Over the course of 2016, we have analysed thousands of FX transactions at BestX from a wide and diverse array of FX market participants. It is clear from this analysis that there are many cost savings to be made for the majority of institutions, across many dimensions of the execution process.
Best practice should never be to simply settle and assume that what I’m doing is the best I possibly can. After all, Dyson famously tested over 5,000 versions of his vacuum prototype before launching.

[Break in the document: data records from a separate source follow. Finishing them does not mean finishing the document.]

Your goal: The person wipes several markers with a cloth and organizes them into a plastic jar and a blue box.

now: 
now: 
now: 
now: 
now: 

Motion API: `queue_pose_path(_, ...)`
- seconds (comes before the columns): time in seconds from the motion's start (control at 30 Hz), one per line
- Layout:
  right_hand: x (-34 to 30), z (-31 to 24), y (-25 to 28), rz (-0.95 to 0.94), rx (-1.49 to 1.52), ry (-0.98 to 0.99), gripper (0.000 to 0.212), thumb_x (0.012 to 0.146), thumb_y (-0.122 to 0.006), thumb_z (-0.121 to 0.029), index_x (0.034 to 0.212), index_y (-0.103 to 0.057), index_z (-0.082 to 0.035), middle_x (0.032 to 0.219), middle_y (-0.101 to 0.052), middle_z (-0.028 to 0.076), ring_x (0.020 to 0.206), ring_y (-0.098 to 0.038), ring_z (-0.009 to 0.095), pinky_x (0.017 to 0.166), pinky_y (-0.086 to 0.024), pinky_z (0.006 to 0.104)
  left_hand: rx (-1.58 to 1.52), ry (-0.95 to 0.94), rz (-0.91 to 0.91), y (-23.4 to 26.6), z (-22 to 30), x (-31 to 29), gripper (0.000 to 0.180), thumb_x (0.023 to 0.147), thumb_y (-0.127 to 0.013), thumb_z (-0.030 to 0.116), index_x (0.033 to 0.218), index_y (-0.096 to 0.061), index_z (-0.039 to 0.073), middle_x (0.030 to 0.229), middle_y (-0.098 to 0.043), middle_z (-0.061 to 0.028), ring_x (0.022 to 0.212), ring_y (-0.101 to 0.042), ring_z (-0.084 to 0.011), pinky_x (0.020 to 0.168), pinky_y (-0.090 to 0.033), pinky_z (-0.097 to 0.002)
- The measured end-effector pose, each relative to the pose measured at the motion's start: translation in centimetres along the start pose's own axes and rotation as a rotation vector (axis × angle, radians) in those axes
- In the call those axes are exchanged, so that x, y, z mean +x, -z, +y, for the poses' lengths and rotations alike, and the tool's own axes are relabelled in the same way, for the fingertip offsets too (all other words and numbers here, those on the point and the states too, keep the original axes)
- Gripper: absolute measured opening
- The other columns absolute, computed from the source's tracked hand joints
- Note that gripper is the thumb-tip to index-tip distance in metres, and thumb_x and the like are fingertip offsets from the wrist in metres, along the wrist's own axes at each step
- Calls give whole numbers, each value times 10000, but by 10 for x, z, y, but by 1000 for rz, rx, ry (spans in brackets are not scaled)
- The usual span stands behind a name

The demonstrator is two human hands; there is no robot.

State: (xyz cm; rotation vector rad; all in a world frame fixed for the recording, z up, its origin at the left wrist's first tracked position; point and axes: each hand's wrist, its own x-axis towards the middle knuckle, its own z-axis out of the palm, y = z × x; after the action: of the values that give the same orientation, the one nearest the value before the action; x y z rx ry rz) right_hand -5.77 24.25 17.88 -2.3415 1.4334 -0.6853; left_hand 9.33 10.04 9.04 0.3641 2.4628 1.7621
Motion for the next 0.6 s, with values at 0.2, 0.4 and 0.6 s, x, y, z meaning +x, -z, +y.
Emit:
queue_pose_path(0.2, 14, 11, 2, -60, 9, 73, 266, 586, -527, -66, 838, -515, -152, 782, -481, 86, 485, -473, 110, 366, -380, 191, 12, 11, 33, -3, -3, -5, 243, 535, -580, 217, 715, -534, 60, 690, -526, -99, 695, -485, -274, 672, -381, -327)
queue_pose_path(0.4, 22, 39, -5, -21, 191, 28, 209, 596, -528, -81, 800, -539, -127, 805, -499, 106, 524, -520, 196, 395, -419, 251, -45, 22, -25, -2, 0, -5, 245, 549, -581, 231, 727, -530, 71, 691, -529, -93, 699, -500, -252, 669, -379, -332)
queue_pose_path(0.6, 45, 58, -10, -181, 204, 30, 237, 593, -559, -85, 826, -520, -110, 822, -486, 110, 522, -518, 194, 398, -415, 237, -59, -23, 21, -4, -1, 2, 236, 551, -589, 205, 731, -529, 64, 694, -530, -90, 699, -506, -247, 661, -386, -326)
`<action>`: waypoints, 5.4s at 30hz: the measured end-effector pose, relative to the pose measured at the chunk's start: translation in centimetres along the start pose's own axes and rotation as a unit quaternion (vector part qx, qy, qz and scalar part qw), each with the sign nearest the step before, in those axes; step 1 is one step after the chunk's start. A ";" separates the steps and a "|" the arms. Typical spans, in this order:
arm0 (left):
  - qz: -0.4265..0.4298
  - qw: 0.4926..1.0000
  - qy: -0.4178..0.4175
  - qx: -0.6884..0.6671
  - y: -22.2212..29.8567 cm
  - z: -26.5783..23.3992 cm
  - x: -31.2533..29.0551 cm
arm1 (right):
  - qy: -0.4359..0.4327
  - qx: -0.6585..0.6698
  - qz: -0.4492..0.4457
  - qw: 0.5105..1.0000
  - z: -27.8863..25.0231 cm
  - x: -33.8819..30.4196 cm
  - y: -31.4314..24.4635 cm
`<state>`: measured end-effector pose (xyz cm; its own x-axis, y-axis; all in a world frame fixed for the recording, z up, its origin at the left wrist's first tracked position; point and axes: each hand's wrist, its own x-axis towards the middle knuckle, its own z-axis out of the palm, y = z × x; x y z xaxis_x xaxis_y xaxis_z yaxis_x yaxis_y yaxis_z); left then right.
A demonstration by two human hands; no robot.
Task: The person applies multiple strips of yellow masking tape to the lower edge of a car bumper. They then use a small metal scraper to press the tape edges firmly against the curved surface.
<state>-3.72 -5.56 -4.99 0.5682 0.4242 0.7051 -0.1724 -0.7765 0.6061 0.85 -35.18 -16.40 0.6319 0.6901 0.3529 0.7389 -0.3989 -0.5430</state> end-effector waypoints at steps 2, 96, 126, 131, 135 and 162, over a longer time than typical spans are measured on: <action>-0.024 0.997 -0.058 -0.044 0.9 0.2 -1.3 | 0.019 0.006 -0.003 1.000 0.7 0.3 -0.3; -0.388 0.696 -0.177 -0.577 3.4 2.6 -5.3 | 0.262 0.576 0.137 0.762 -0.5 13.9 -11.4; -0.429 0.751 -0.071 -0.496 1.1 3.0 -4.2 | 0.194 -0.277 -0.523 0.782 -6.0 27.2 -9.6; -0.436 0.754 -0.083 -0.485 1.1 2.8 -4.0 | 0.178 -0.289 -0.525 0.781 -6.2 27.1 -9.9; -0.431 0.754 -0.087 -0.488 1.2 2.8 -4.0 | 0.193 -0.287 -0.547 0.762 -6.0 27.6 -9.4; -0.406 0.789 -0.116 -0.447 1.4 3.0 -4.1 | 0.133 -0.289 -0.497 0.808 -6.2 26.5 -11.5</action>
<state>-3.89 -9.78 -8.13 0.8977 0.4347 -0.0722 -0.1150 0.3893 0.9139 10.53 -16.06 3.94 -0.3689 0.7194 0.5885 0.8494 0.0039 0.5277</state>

“I made 5,127 prototypes of my vacuum before I got it right. There were 5,126 failures. But I learned from each one. That’s how I came up with a solution.” - James Dyson
The dynamic nature of financial markets, especially in OTC markets at the moment as they continue to transform driven by the regulatory fallout from the financial crisis, require an ongoing evaluation of ‘best’ practices and ways of doing things. Learning by doing, including from both positive and negative results, in a measured, systematic and controlled way is one way to navigate this complexity. Indeed, employing such a feedback mechanism was explicitly mentioned in ESMA’s latest Q&A publication , where it is stressed that the results of ongoing execution monitoring are fed back into execution policies and arrangements to drive improvements in the firm’s processes.
FX is a simple product, but with a complex market, which is getting increasingly more complicated. The impact of the market structure changes, especially the drive towards a more order-driven market at a time when the traditional banking market makers are providing less inventory management in the system due to regulatory changes, is still to be fully determined. However, the recent flash crash in Sterling is a sign of things to come and such liquidity ‘air-pockets’ are becoming increasingly common. Fragmented markets, supported by less risk capital, with the majority of pricing and risk management processes managed electronically, all contribute to more volatile liquidity conditions for the foreseeable future. In such a market, the decision making around how, when and with whom to execute becomes increasingly difficult, especially when coupled with the need to justify such decision making. An interactive, rigorous and systematic approach to measuring and monitoring execution performance, and then using this information to continually enhance the process, is rapidly becoming an essential component of any best execution policy. Static, vanilla TCA reports of the past, produced and filed in a drawer for a rainy day if anyone asks, are no longer adequate.